Rachel McAdams and Domhnall Gleeson in About Time. After holding this expression for three grueling months of shooting, both actors had to have their faces amputated.

Rachel McAdams and Domhnall Gleeson in About Time. After holding this expression for three grueling months of shooting, both actors had to have their faces amputated.

That's disingenuous. Plenty of critics have called Richard Curtis on the way his new movie About Time cheats already. My take, which you can read on Monkey See now, is somewhat unique, I hope.

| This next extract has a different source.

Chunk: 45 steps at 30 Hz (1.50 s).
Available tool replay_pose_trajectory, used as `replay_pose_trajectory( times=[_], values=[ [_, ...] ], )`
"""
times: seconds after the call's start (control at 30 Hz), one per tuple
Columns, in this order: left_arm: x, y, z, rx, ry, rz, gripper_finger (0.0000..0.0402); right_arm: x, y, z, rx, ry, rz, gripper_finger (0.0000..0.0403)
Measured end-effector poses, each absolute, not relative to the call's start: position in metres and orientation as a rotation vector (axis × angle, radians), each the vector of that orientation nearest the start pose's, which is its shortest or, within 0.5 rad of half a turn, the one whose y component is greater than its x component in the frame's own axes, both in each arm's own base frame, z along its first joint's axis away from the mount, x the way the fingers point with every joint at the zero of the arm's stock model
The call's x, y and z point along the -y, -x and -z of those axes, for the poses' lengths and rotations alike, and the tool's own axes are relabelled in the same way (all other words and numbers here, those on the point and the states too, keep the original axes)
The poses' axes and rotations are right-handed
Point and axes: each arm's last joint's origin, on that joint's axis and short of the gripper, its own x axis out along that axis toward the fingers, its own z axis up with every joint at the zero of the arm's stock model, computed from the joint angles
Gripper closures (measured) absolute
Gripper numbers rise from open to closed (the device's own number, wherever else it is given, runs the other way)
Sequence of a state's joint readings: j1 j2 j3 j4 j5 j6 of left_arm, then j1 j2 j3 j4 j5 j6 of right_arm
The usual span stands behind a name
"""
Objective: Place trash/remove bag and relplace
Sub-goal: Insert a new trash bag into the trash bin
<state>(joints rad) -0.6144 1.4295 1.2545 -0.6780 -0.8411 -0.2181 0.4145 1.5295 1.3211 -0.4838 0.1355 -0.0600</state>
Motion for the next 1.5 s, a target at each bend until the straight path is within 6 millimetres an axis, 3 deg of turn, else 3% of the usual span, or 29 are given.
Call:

Backstory: I saw About Time on vacation in Leicester Square in London about two months ago, several weeks before it opened here in the States. (Fancy!) With the exchange rate being what it is, two tickets cost me the equivalent of $50 -- double the freight of a first-run movie here in Washington, DC. I would've been steamed to spend that much on a film I disliked. As I suspected I would, I enjoyed the film unabashedly, but I felt even guiltier for liking it than I'd felt for liking Curtis's other sappy movies, but especially Love, Actually, which was particularly egregious. About Time's handling of its time-travel conceit was just so lazy and... unfair.

That got me thinking about all the other time-travel stories wherein the time travelers are basically just sore losers who choose to abandon their "native" timelines for ones in which they leaned on the scale to make things go their way. (See the ending of Richard Donner's 1978 Superman, wherein -- as my Superman expert pal Glen Weldon has explained in detail -- the Man of Steel doesn't really rescue Lois so much as he abdicates his own timeline in favor of one wherein he did rescue Lois. It's complicated.)

I also thought about Ricky Moody's mindbending novella The Albertine Notes, wherein much of the surviving population of New York City following a nuclear detonation is hooked on a drug that lets them revisit their memories with firsthand vividness. And Strange Days, Kathryn Bigelow and James Cameron's fascinating sci-fi flop from 1995, wherein a dealer of illegal virtual-reality recordings soothes/tortures himself by rewatching the V.R. tapes he made with his girlfriend before she left him.  These two items aren't even time-travel stories so much as they are stories about people living in the past, even though chemistry and software, respectively, have advanced to a point that makes it feel like the present.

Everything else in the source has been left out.